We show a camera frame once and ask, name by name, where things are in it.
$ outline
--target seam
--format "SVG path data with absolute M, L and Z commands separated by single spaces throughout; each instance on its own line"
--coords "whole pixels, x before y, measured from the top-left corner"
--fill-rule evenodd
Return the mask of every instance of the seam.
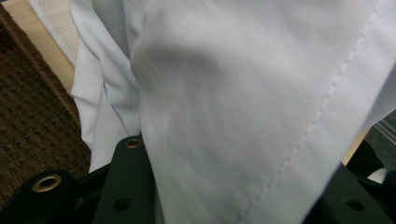
M 361 43 L 363 42 L 364 38 L 367 36 L 367 33 L 368 33 L 371 25 L 373 24 L 373 21 L 375 20 L 375 15 L 377 14 L 382 2 L 383 2 L 383 0 L 380 0 L 376 4 L 375 10 L 372 12 L 372 14 L 370 16 L 370 20 L 364 26 L 364 29 L 363 29 L 363 31 L 361 33 L 361 36 L 359 37 L 359 39 L 356 42 L 356 44 L 353 47 L 353 49 L 349 52 L 348 57 L 343 61 L 342 65 L 341 65 L 341 69 L 336 73 L 335 78 L 331 82 L 331 88 L 327 92 L 327 94 L 326 94 L 326 96 L 325 96 L 325 98 L 324 98 L 319 110 L 317 111 L 314 119 L 309 123 L 307 129 L 305 130 L 303 136 L 301 137 L 300 142 L 290 152 L 289 156 L 284 160 L 281 168 L 272 176 L 270 182 L 262 187 L 262 191 L 261 191 L 261 193 L 259 195 L 257 195 L 256 197 L 253 197 L 250 200 L 249 207 L 239 214 L 239 216 L 236 218 L 236 220 L 234 222 L 232 222 L 233 224 L 242 222 L 244 220 L 244 218 L 248 216 L 250 211 L 262 199 L 262 197 L 265 195 L 265 193 L 268 191 L 268 189 L 270 189 L 273 186 L 274 182 L 276 182 L 283 175 L 285 170 L 290 166 L 291 161 L 301 152 L 301 146 L 303 145 L 303 143 L 305 142 L 305 140 L 307 139 L 307 137 L 311 133 L 312 129 L 318 124 L 318 121 L 319 121 L 321 115 L 323 114 L 324 109 L 326 108 L 326 106 L 329 103 L 329 101 L 332 99 L 332 94 L 334 93 L 334 91 L 338 87 L 340 78 L 343 76 L 343 74 L 347 70 L 347 67 L 349 66 L 350 61 L 353 59 L 353 57 L 355 56 L 358 48 L 361 46 Z
M 111 130 L 113 131 L 113 133 L 114 133 L 114 135 L 116 136 L 117 140 L 120 141 L 120 138 L 119 138 L 119 136 L 117 135 L 116 131 L 114 130 L 113 125 L 111 125 L 110 118 L 107 116 L 107 113 L 106 113 L 105 110 L 103 109 L 103 106 L 100 105 L 100 108 L 102 109 L 103 115 L 105 115 L 105 118 L 106 118 L 106 121 L 107 121 L 108 126 L 109 126 L 109 127 L 111 128 Z

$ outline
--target white fabric
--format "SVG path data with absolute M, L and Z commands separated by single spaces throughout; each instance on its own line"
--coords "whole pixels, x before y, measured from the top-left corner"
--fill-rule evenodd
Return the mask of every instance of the white fabric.
M 78 34 L 69 10 L 69 0 L 29 0 L 37 17 L 72 64 L 76 64 Z
M 83 137 L 93 170 L 142 132 L 165 223 L 301 222 L 396 107 L 394 1 L 112 4 L 71 4 Z

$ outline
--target metal grommet
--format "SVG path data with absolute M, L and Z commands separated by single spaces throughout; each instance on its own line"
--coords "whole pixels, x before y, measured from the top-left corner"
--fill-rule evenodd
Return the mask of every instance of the metal grommet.
M 136 148 L 136 147 L 140 147 L 142 145 L 143 145 L 143 142 L 140 139 L 130 139 L 125 142 L 125 146 L 128 148 Z
M 59 175 L 47 175 L 35 182 L 32 190 L 37 193 L 46 192 L 55 189 L 62 182 Z

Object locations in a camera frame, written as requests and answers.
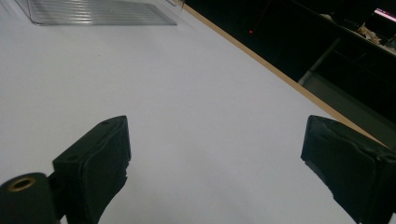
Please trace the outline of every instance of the white table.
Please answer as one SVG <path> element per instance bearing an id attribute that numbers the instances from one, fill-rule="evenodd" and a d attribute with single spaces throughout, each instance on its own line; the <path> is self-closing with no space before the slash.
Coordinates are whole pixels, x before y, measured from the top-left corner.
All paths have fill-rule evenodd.
<path id="1" fill-rule="evenodd" d="M 126 115 L 129 179 L 100 223 L 353 223 L 300 159 L 330 117 L 191 14 L 178 26 L 35 26 L 0 2 L 0 182 Z"/>

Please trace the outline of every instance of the wood trim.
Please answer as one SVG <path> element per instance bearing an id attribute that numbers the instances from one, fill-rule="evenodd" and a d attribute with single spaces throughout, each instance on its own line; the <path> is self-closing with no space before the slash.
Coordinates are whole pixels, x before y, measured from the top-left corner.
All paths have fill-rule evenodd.
<path id="1" fill-rule="evenodd" d="M 369 138 L 375 140 L 376 142 L 382 144 L 380 141 L 372 137 L 370 134 L 368 134 L 366 131 L 364 131 L 361 127 L 344 117 L 341 113 L 338 111 L 334 110 L 332 107 L 321 101 L 317 96 L 312 94 L 310 91 L 306 90 L 304 87 L 299 85 L 297 82 L 292 80 L 290 77 L 286 76 L 284 73 L 279 71 L 277 68 L 275 68 L 273 65 L 268 63 L 267 61 L 264 60 L 264 58 L 260 57 L 257 53 L 255 53 L 253 50 L 249 49 L 245 45 L 243 45 L 241 42 L 233 38 L 231 35 L 223 31 L 221 28 L 219 28 L 217 25 L 215 25 L 213 22 L 202 16 L 200 13 L 189 7 L 188 5 L 184 4 L 183 9 L 185 9 L 187 12 L 189 12 L 192 16 L 194 16 L 196 19 L 201 21 L 203 24 L 207 25 L 209 28 L 214 30 L 216 33 L 219 35 L 223 36 L 225 39 L 230 41 L 232 44 L 240 48 L 242 51 L 244 51 L 247 55 L 252 57 L 254 60 L 256 60 L 258 63 L 262 64 L 264 67 L 266 67 L 268 70 L 270 70 L 272 73 L 277 75 L 280 79 L 288 83 L 291 87 L 293 87 L 295 90 L 297 90 L 300 94 L 308 98 L 310 101 L 312 101 L 315 105 L 319 106 L 322 110 L 324 110 L 326 113 L 334 117 L 336 120 L 344 123 L 346 126 L 352 128 L 353 130 L 362 133 Z"/>

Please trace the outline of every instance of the white tabletop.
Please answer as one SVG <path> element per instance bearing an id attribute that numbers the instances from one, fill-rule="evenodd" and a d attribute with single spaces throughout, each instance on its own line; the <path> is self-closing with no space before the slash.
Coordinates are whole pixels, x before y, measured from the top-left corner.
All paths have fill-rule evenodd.
<path id="1" fill-rule="evenodd" d="M 100 223 L 353 223 L 300 159 L 329 117 L 183 11 L 178 26 L 35 26 L 0 2 L 0 182 L 126 115 L 129 179 Z"/>

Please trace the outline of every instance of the desk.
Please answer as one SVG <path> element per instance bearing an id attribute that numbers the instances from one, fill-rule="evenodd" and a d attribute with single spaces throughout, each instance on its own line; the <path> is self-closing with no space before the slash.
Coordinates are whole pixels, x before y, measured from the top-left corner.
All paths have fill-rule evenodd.
<path id="1" fill-rule="evenodd" d="M 126 115 L 129 179 L 100 223 L 353 223 L 300 159 L 318 106 L 196 20 L 35 26 L 0 4 L 0 182 Z"/>

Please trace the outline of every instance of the table surface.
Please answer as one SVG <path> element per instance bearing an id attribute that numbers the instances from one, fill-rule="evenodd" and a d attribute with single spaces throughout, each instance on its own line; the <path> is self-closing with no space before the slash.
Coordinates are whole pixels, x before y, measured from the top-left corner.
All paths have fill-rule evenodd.
<path id="1" fill-rule="evenodd" d="M 300 159 L 330 118 L 183 11 L 178 26 L 36 26 L 0 2 L 0 182 L 126 115 L 129 179 L 100 223 L 353 223 Z"/>

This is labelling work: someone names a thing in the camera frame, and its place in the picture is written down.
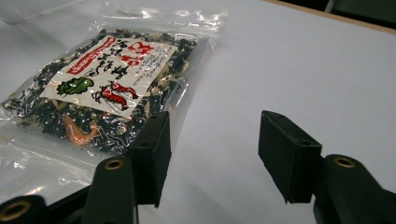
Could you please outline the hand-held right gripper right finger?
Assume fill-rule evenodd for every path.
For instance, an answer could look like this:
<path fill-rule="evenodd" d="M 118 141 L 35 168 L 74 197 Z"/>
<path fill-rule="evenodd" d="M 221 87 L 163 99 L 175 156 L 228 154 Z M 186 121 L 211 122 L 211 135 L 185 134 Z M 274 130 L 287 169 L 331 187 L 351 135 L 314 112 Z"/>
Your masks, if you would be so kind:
──────────────────────────────
* Exercise instructions
What lines above contain the word "outline"? Please copy each one.

* Exercise solution
$ outline
$ outline
$ outline
Please trace the outline of every instance of the white table.
Please trace the outline of every instance of the wood trim.
Please trace the outline of every instance of the white tabletop.
Please trace the outline of every instance of the desk.
Please trace the outline of every instance of the table surface.
Could you please outline the hand-held right gripper right finger?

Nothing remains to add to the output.